Burial, the recording name of London producer Will Bevan, is one of the most cultishly adored electronic producers of our time. With his albums Burial (2006) and Untrue (2007), he created a sonic universe that was at once beautiful and bleak. His music conjures immediate images of rain-swept streets, melancholic comedowns and lost futures. 

Burial’s emotive appeal was best captured by Simon Reynolds, in a major retrospective essay on Untrue:

people respond to Burial’s work in a way that is different to anybody else in dance music—different even from the cult reverence for Aphex Twin. Fans testify in a much more alternative-rock way about how his tunes “saved my life.” The sound of Burial has touched people, opened them up to difficult emotions, hurt them in valuable ways.

The cultural impact of these works cannot be understated, with its style and aesthetic reappearing in mainstream pop music, films, and even within academic theory.
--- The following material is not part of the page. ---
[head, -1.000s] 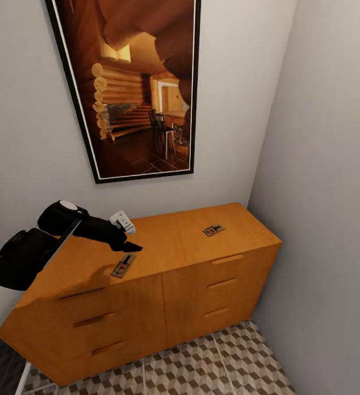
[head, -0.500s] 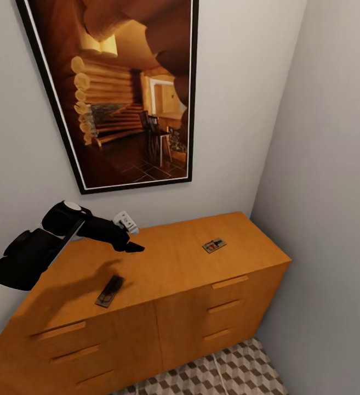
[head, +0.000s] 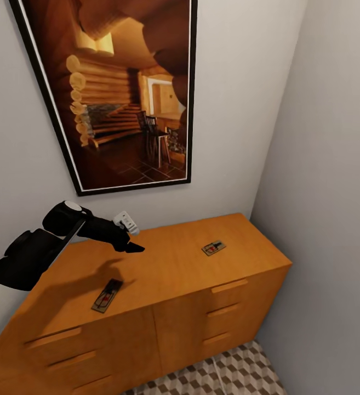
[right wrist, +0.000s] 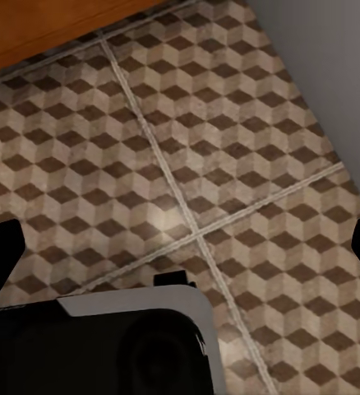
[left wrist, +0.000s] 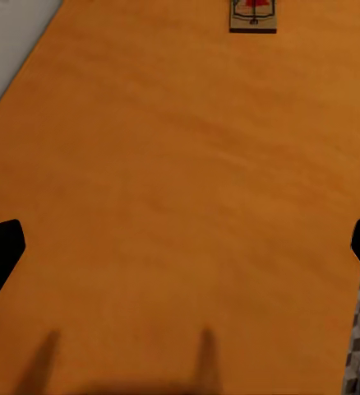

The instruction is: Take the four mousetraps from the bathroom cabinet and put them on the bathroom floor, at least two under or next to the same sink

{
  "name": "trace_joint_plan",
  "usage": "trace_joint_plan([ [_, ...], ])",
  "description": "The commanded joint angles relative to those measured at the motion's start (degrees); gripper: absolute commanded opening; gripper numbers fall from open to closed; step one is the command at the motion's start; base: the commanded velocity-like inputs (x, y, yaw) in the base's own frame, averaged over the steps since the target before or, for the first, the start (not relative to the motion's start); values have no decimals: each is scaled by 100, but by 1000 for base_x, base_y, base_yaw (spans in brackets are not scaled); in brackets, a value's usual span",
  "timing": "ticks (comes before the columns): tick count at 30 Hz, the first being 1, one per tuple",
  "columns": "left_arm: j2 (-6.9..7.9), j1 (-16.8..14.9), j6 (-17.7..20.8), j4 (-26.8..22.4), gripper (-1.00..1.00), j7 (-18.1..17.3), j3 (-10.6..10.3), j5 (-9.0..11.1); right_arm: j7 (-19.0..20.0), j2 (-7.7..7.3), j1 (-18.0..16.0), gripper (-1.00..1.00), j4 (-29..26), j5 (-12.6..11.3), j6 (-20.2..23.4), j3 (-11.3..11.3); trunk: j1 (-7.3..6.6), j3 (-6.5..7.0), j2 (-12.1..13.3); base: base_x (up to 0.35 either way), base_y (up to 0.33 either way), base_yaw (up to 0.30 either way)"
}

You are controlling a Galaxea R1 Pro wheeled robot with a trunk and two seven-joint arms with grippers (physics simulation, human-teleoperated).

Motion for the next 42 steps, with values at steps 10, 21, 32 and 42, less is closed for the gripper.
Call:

For many passionate fans, Burial is simply the best soundtrack to the never-ending disruption and disorientation of life in the early 21st century. In the years since, rather than releasing a third album, he has recorded a string of EP projects. These singles releases have finally been collected by his legendary label Hyperdub, under the title Tunes 2011- 2019.  It’s an uneven but fascinating release. 

The compilation starts with a foreboding series of ambient works. Long and beat less, they might test the patience of even ardent fans! But, then with the sinister and atmospheric “Young Death” and “Nightmarket” the unstoppable momentum begins to build.  Tunes proves that while Burial’s music is more curated and catered for personal listening rather than club speakers, he still makes undeniable bangers.  The compilation is an aural feast of hard beats, brilliant samples and pumping synth lines.

Dark and emotional, addictive and warm, it’s hard to choose a personal stand-out track amidst such riches. But I’m going to choose “Loner”, which confidently and slowly picks up steam, before unleashing seven minutes of relentless and moody techno. In an interview with Mark Fisher, Bevan discussed how specific sound effects from films like Aliens and Blade Runner influenced his work. These dystopian overtones are fitting, as Burial’s music always seem beamed in from five minutes in the future, in all its terrors and possibilities.